如何处理特殊字符\ ^ $。? * | +()[{在我的正则表达式?

时间:2021-07-17 11:04:09

I want to match a regular expression special character, \^$.?*|+()[{. I tried:

我想一个正则表达式匹配特殊字符,\ ^ $ ?[{ * | +()。我试着:

x <- "a[b"
grepl("[", x)
## Error: invalid regular expression '[', reason 'Missing ']''

(Equivalently stringr::str_detect(x, "[") or stringi::stri_detect_regex(x, "[").)

(等价地stringr::str_detect(x,“[”)或stringi::stri_detect_regex(x,“[”))

Doubling the value to escape it doesn't work:

加倍值以逃避它不起作用:

grepl("[[", x)
## Error: invalid regular expression '[[', reason 'Missing ']''

Neither does using a backslash:

也不用反斜杠:

grepl("\[", x)
## Error: '\[' is an unrecognized escape in character string starting ""\["

How do I match special characters?

如何匹配特殊字符?


Some special cases of this in questions that are old and well written enough for it to be cheeky to close as duplicates of this:
Escaped Periods In R Regular Expressions
How to escape a question mark in R?
escaping pipe ("|") in a regex

在一些问题中有一些特殊的例子,这些问题已经写得很旧了,写得很好,以至于可以厚脸皮地将它们作为重复来结束:在R正则表达式中转义句点如何在R中转义问号?在正则表达式中转义管道(“|”)

2 个解决方案

#1


63  

Escape with a double backslash

R treats backslashes as escape values for character constants. (... and so do regular expressions. Hence the need for two backslashes when supplying a character argument for a pattern. The first one isn't actually a character, but rather it makes the second one into a character.) You can see how they are processed using cat.

R将反斜杠作为字符常量的转义值。(…正则表达式也是如此。因此,在为模式提供字符参数时需要使用两个反斜杠。第一个角色实际上不是一个角色,而是第二个角色变成了一个角色。您可以看到如何使用cat处理它们。

y <- "double quote: \", tab: \t, newline: \n, unicode point: \u20AC"
print(y)
## [1] "double quote: \", tab: \t, newline: \n, unicode point: €"
cat(y)
## double quote: ", tab:    , newline: 
## , unicode point: €

Further reading: Escaping a backslash with a backslash in R produces 2 backslashes in a string, not 1

进一步阅读:用R中的反斜杠转义反斜杠会在字符串中产生2个反斜杠,而不是1

To use special characters in a regular expression the simplest method is usually to escape them with a backslash, but as noted above, the backslash itself needs to be escaped.

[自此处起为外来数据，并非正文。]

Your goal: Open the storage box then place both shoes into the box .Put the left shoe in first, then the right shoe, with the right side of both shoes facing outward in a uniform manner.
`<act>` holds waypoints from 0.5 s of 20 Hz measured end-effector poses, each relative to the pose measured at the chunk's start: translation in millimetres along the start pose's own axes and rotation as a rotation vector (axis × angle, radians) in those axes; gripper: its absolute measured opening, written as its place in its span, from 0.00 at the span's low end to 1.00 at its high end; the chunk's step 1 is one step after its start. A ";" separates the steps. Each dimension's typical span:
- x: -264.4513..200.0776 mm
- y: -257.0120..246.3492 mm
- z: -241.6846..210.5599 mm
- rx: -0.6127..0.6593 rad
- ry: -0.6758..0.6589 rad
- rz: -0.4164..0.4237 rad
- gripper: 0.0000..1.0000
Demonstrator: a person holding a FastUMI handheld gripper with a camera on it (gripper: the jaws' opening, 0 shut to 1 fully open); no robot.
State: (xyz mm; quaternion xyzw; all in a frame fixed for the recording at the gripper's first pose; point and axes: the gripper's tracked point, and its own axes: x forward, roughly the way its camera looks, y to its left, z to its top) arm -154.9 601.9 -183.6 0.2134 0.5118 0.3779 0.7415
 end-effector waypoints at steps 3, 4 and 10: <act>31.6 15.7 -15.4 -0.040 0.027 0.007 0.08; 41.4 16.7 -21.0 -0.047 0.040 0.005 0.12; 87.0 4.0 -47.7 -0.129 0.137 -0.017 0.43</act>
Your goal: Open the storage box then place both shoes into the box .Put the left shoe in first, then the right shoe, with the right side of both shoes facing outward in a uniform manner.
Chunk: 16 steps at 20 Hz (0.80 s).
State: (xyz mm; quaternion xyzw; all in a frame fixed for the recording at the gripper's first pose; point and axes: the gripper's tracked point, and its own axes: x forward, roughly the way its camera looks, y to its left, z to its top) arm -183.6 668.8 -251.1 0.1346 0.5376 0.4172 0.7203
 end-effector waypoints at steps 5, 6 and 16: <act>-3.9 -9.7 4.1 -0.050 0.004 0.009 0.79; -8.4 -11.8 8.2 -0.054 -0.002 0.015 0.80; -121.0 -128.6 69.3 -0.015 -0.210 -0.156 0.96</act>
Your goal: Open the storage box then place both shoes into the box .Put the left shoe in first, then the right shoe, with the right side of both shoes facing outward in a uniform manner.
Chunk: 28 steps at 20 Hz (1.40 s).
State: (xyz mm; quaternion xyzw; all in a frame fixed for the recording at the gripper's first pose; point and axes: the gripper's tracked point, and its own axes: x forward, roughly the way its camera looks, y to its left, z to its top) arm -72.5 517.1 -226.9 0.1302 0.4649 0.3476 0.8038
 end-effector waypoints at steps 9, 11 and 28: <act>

要在正则表达式中使用特殊字符,最简单的方法通常是使用反斜杠来转义字符,但是如上所述,反斜杠本身需要转义。

grepl("\\[", "a[b")
## [1] TRUE

To match backslashes, you need to double escape, resulting in four backslashes.

要匹配反斜杠,需要重复转义,导致四个反斜杠。

grepl("\\\\", c("a\\b", "a\nb"))
## [1]  TRUE FALSE

The rebus package contains constants for each of the special characters to save you mistyping slashes.

rebus包包含每个特殊字符的常量,以避免输入错误。

library(rebus)
OPEN_BRACKET
## [1] "\\["
BACKSLASH
## [1] "\\\\"

For more examples see:

看到更多的例子:

?SpecialCharacters

Your problem can be solved this way:

你的问题可以这样解决:

library(rebus)
grepl(OPEN_BRACKET, "a[b")

Form a character class

You can also wrap the special characters in square brackets to form a character class.

您还可以将特殊字符封装在方括号中,以形成字符类。

grepl("[?]", "a?b")
## [1] TRUE

Two of the special characters have special meaning inside character classes: \ and ^.

两个特殊字符的特殊含义在字符类:\ ^。

Backslash still needs to be escaped even if it is inside a character class.

即使反斜杠在字符类中,也需要转义。

grepl("[\\\\]", c("a\\b", "a\nb"))
## [1]  TRUE FALSE

Caret only needs to be escaped if it is directly after the opening square bracket.

插入符号只需在左方括号之后直接转义即可。

grepl("[ ^]", "a^b")  # matches spaces as well.
## [1] TRUE
grepl("[\\^]", "a^b") 
## [1] TRUE

rebus also lets you form a character class.

rebus还允许您组成字符类。

char_class("?")
## <regex> [?]

Use a pre-existing character class

If you want to match all punctuation, you can use the [:punct:] character class.

如果想匹配所有的标点符号,可以使用[:punct:]字符类。

grepl("[[:punct:]]", c("//", "[", "(", "{", "?", "^", "$"))
## [1] TRUE TRUE TRUE TRUE TRUE TRUE TRUE

stringi maps this to the Unicode General Category for punctuation, so its behaviour is slightly different.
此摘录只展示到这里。